FIG. 5 is a schematic side sectional view showing an example of a configuration of a conventional lamp annealing apparatus.

[Explanation of symbols]

 10, 36 heat treatment furnace 12 heat treatment furnace opening 14 furnace port block 16 gate valve 18 susceptor 20 light irradiation light source 22a, 22b reflector (reflector) 24 gas introduction path 26 gas introduction hole 28 gas exhaust path 30 O-ring 32a, 32b, 40a, 40b Light diffusion plates 34a, 34b, 42 Supports 38a, 38b Upper and lower furnace walls of heat treatment furnace W Semiconductor wafer

Claims (5)

[Claims] 1. A heat treatment furnace in which a furnace wall is formed of a light transmissive material and a substrate is carried into the furnace and held in a horizontal posture, and is disposed facing at least an upper surface of the substrate held in the heat treatment furnace. A light irradiation type heat treatment apparatus for a substrate, comprising: a light diffusion heating means provided with a light diffusion heating means between at least an upper surface of the substrate held in the heat treatment furnace and the light irradiation heating means.
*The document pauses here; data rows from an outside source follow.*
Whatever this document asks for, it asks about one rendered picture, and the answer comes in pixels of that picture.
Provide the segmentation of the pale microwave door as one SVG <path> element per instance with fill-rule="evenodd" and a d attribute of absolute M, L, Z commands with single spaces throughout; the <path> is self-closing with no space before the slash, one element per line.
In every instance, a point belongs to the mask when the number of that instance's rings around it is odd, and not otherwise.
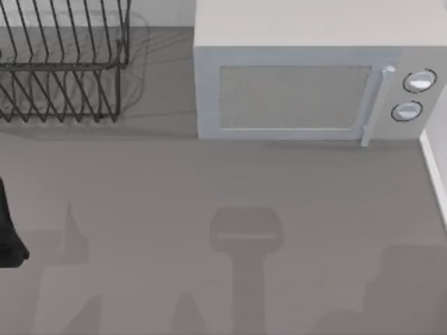
<path fill-rule="evenodd" d="M 359 140 L 391 47 L 196 47 L 202 140 Z"/>

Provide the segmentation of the pale microwave oven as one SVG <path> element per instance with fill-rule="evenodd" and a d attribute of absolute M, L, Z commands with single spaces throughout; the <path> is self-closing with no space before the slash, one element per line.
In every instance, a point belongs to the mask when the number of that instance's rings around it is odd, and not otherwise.
<path fill-rule="evenodd" d="M 370 142 L 417 140 L 447 87 L 447 0 L 196 0 L 196 47 L 391 47 L 396 72 Z M 436 83 L 411 94 L 402 82 L 431 69 Z M 390 115 L 420 102 L 410 122 Z"/>

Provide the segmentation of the small microwave knob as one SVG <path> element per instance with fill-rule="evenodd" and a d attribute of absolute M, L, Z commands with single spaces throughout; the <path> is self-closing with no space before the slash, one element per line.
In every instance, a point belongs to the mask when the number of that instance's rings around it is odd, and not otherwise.
<path fill-rule="evenodd" d="M 396 122 L 410 122 L 423 113 L 423 105 L 415 100 L 396 105 L 390 112 Z"/>

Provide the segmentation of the large microwave knob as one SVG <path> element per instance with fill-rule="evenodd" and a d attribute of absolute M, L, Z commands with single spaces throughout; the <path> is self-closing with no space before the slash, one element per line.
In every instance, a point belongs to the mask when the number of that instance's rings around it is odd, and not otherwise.
<path fill-rule="evenodd" d="M 403 80 L 402 86 L 411 94 L 419 94 L 430 89 L 437 81 L 437 74 L 431 69 L 424 69 L 409 73 Z"/>

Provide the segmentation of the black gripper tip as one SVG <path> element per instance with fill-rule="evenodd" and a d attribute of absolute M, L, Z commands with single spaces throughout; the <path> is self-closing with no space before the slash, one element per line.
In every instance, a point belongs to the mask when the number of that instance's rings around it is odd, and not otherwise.
<path fill-rule="evenodd" d="M 13 224 L 6 189 L 0 177 L 0 269 L 18 268 L 29 259 L 29 256 L 29 249 Z"/>

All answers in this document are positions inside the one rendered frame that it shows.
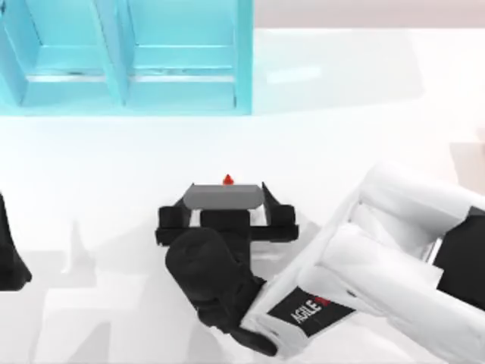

A light irradiation type heat treatment apparatus for substrates. 2. The heat treatment apparatus for light irradiation of a substrate according to claim 1, wherein said light diffusion means has a size equal to or larger than the substrate in plan view. 3. The light diffusion means is a quartz plate which is interposed between an outer wall surface of the heat treatment furnace and the light irradiation heating means and has been subjected to light diffusion processing. Light irradiation type heat treatment equipment for substrates. 4. A light diffusion process in which a furnace wall of the heat treatment furnace is formed of a quartz plate, and wherein the light diffusion means forms a furnace wall of the heat treatment furnace facing at least an upper surface of a substrate held therein. The light irradiation type heat treatment apparatus for a substrate according to claim 1 or 2, wherein the substrate is a quartz plate to which a heat treatment is applied. 5. The light diffusion means is a quartz plate interposed between at least an upper surface of a substrate held in the heat treatment furnace and an inner wall surface of the heat treatment furnace and subjected to light diffusion processing. The light irradiation type heat treatment apparatus for a substrate according to claim 1.